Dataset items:
+ + + +
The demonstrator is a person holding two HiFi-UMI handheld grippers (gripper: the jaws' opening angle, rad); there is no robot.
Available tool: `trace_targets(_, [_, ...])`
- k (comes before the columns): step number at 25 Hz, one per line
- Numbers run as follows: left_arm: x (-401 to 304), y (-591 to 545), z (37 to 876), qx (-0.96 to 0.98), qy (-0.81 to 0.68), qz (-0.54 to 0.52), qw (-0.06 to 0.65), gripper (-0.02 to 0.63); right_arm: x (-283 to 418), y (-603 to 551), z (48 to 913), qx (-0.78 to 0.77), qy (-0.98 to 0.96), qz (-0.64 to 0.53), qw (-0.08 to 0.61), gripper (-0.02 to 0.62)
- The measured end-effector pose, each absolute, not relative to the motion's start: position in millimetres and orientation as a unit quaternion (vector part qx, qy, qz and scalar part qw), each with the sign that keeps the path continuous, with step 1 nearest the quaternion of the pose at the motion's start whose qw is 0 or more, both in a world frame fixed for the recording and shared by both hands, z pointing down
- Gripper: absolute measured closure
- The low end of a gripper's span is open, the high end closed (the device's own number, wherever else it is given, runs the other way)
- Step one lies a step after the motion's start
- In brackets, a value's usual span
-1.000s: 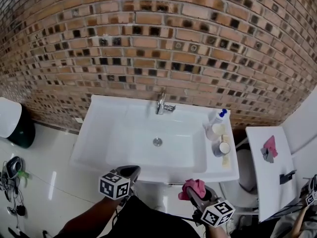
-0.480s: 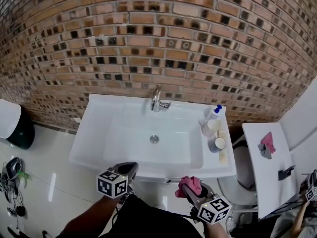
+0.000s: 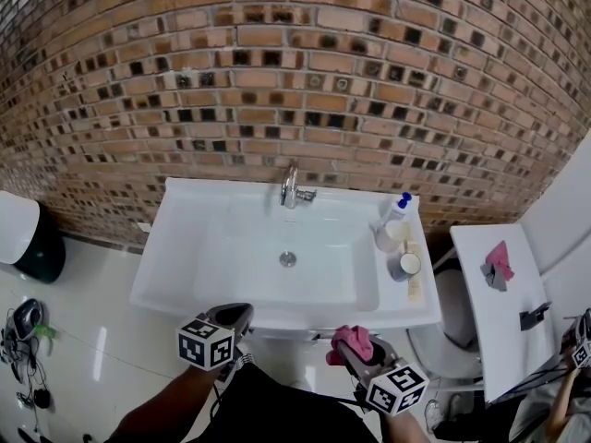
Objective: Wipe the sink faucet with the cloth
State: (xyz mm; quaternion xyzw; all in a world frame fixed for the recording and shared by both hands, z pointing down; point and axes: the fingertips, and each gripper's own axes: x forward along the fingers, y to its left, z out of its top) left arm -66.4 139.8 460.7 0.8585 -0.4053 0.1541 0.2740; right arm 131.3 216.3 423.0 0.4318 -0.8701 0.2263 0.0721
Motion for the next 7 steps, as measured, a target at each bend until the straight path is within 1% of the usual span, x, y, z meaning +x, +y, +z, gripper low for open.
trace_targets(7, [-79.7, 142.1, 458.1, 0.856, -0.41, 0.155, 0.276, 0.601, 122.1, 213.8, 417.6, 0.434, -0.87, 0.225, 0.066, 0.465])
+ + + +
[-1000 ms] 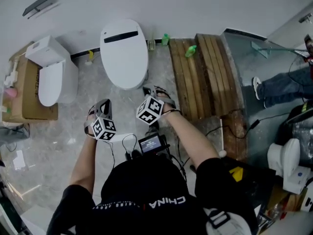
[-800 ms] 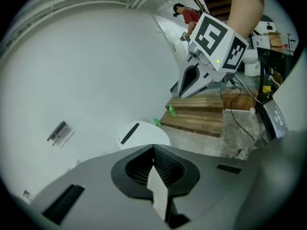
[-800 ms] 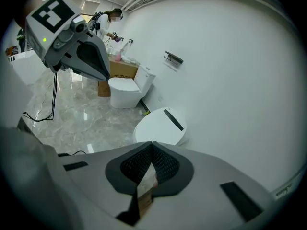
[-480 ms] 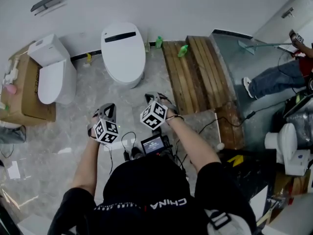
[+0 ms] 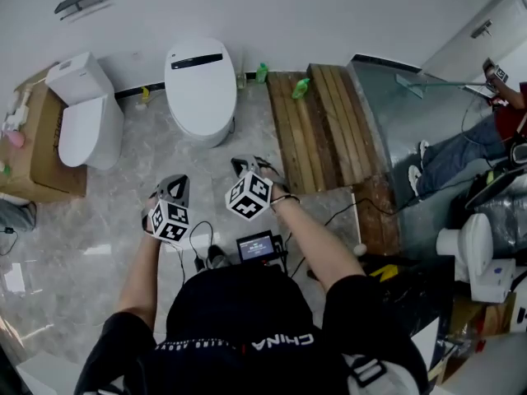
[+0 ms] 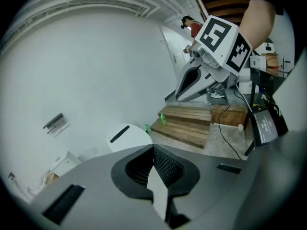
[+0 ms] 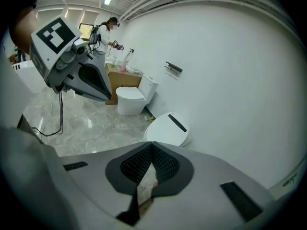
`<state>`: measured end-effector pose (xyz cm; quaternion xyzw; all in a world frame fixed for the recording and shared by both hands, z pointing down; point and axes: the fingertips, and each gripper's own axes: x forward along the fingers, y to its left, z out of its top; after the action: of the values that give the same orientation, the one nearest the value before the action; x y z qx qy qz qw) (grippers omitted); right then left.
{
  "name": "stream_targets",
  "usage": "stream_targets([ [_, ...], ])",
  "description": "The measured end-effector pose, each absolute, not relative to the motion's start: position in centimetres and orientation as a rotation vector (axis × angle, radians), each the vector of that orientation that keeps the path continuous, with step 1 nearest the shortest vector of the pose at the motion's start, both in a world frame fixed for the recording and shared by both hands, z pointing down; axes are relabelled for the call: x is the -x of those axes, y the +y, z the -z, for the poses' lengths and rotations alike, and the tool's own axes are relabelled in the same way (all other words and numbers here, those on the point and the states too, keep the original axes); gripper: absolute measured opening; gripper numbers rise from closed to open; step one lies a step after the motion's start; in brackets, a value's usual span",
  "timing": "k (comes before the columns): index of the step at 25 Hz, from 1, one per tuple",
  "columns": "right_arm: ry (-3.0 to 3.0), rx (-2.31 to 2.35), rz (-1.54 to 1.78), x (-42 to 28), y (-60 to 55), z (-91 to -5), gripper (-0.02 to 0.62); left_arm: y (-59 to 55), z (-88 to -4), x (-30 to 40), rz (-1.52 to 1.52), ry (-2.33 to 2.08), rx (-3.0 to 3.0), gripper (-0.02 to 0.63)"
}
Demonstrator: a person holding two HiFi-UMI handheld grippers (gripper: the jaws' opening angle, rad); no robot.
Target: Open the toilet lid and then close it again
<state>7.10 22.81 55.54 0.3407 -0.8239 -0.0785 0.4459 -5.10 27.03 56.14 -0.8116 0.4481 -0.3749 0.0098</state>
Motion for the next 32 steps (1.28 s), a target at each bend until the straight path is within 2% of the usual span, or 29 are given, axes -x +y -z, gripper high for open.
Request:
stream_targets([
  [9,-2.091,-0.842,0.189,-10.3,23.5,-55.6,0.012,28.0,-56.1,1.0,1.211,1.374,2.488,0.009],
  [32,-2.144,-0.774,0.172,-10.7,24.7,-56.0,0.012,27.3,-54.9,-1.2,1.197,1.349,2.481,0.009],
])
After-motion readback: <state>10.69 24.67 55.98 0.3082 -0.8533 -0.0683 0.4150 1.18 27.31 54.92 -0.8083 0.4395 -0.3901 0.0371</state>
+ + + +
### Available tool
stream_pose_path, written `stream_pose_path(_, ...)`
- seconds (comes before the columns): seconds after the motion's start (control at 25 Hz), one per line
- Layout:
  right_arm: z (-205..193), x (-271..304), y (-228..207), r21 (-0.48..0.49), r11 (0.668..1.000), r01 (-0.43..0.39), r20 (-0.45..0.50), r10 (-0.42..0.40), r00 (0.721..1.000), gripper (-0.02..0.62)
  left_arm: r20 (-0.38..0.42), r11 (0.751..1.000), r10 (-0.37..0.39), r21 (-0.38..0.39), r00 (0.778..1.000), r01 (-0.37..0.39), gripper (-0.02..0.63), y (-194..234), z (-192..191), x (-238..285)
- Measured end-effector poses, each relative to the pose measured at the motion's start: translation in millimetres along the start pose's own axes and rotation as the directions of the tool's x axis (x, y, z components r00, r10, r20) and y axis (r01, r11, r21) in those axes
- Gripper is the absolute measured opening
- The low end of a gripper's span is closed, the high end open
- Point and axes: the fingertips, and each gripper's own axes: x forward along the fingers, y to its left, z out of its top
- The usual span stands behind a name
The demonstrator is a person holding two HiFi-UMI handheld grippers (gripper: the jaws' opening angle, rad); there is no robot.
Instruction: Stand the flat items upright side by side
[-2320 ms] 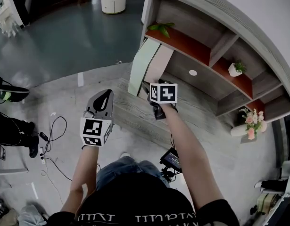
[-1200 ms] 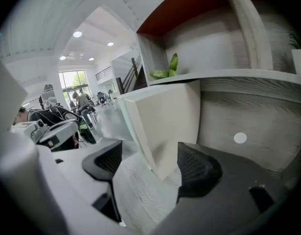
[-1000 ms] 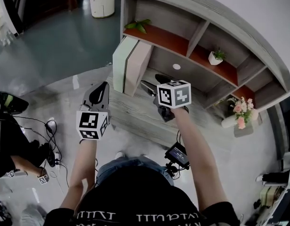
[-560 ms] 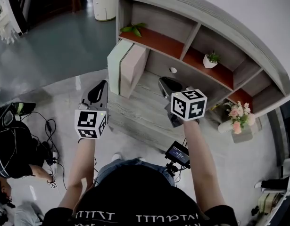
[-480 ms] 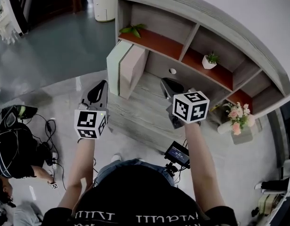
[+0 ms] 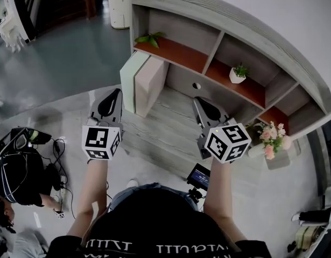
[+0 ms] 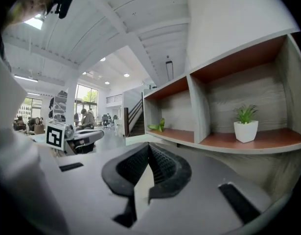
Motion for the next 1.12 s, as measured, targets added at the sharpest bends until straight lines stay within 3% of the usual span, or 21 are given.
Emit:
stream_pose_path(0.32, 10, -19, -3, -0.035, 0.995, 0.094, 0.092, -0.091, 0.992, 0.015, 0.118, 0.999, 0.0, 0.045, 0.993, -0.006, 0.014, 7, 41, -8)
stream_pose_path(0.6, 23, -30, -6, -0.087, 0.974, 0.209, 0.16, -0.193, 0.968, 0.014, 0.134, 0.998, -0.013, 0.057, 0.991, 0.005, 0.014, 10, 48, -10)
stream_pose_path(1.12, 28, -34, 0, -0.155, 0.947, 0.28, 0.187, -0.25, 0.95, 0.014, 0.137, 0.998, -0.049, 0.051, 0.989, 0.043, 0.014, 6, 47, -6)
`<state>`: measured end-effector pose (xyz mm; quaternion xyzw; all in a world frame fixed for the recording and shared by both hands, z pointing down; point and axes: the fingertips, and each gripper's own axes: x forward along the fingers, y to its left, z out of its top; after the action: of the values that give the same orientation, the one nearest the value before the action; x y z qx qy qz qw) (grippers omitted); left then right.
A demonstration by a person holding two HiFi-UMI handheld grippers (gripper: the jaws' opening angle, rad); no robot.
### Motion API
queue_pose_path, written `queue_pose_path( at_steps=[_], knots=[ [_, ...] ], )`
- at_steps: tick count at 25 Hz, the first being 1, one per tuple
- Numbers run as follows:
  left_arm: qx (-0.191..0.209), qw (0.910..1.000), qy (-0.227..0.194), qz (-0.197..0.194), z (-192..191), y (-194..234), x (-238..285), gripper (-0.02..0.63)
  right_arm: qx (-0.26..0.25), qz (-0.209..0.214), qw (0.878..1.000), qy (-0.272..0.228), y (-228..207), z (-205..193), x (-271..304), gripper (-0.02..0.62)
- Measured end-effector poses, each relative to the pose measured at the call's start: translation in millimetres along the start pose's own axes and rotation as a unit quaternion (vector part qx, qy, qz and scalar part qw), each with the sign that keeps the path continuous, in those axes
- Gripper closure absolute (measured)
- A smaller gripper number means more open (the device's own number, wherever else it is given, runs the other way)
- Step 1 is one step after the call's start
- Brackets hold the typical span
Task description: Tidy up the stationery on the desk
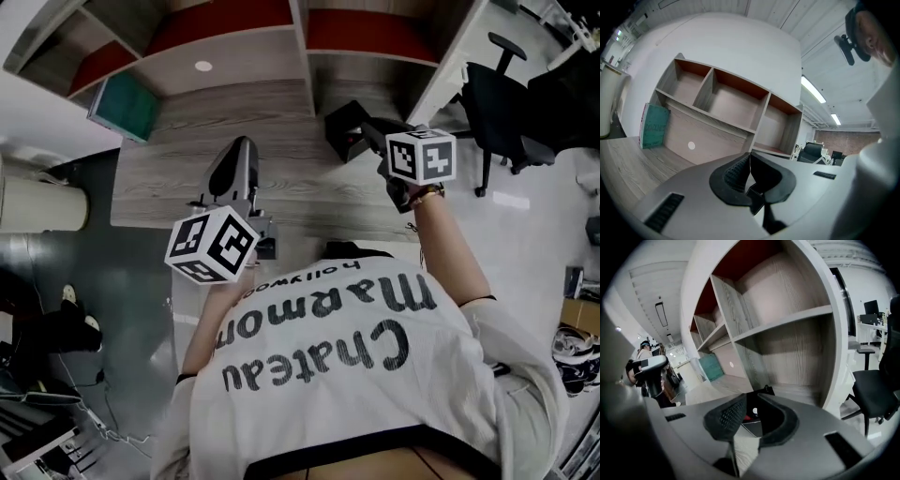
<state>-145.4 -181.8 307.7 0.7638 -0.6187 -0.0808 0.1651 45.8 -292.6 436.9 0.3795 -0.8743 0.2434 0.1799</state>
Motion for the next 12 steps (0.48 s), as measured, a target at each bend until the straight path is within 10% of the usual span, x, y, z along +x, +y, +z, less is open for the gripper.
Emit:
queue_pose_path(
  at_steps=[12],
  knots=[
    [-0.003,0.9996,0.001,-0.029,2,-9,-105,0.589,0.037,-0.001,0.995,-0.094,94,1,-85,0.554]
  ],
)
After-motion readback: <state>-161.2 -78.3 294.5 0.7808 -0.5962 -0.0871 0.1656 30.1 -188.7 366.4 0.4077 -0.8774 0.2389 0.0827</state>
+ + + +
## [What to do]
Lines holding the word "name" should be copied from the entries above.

## [Result]
  "name": "stream_targets",
- The usual span stands behind a name

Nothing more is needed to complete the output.